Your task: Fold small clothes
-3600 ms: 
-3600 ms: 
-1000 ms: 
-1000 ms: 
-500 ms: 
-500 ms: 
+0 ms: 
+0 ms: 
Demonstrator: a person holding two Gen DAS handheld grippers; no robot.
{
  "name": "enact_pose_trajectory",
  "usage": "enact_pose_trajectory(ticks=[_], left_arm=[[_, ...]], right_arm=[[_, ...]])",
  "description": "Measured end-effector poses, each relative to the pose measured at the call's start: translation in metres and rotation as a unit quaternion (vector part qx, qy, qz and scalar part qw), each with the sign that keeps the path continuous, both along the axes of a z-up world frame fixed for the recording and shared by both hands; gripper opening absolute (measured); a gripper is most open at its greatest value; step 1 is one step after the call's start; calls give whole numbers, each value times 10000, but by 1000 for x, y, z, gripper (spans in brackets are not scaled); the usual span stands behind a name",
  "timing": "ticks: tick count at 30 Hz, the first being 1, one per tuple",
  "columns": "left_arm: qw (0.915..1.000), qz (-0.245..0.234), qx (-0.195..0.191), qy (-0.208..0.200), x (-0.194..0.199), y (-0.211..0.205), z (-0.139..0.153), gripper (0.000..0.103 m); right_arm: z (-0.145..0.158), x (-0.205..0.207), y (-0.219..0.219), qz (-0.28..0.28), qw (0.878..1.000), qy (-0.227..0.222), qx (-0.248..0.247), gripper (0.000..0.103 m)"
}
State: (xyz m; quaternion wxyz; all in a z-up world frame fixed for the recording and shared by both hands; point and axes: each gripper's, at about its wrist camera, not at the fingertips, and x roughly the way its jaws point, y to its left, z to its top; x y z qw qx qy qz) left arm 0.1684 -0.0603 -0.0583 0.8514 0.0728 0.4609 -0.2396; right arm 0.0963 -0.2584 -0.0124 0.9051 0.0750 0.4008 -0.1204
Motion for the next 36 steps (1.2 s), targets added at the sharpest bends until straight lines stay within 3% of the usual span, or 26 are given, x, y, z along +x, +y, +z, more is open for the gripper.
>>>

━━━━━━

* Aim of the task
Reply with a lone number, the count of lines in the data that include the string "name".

* Task output
2